WHAT THE TASK REQUIRES: Give the number of lines in the data below that contain "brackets", with no other words.

AVAILABLE DATA:

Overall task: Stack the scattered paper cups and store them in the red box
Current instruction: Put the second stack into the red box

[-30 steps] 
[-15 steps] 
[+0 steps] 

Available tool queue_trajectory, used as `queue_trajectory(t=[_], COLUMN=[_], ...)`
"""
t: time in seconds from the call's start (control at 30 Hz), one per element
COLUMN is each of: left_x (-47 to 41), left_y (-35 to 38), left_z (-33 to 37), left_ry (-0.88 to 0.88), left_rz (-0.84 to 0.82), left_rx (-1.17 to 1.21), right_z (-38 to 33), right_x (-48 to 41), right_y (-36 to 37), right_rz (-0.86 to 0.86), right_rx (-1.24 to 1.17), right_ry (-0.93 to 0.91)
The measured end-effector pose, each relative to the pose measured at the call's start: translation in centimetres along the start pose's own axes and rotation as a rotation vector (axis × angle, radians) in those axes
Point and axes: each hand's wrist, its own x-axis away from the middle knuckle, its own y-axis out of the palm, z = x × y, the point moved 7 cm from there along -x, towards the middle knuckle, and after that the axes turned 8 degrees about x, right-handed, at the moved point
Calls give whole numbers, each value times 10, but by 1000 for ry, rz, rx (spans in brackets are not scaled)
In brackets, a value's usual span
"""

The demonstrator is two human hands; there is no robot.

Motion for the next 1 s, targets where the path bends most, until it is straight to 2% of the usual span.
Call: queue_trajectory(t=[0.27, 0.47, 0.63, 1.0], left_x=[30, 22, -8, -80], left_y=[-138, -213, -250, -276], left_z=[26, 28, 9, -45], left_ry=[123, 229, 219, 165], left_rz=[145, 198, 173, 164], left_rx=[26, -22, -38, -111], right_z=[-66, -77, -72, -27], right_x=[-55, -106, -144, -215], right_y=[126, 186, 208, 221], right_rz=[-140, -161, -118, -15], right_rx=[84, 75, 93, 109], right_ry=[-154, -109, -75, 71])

TASK RESPONSE: 2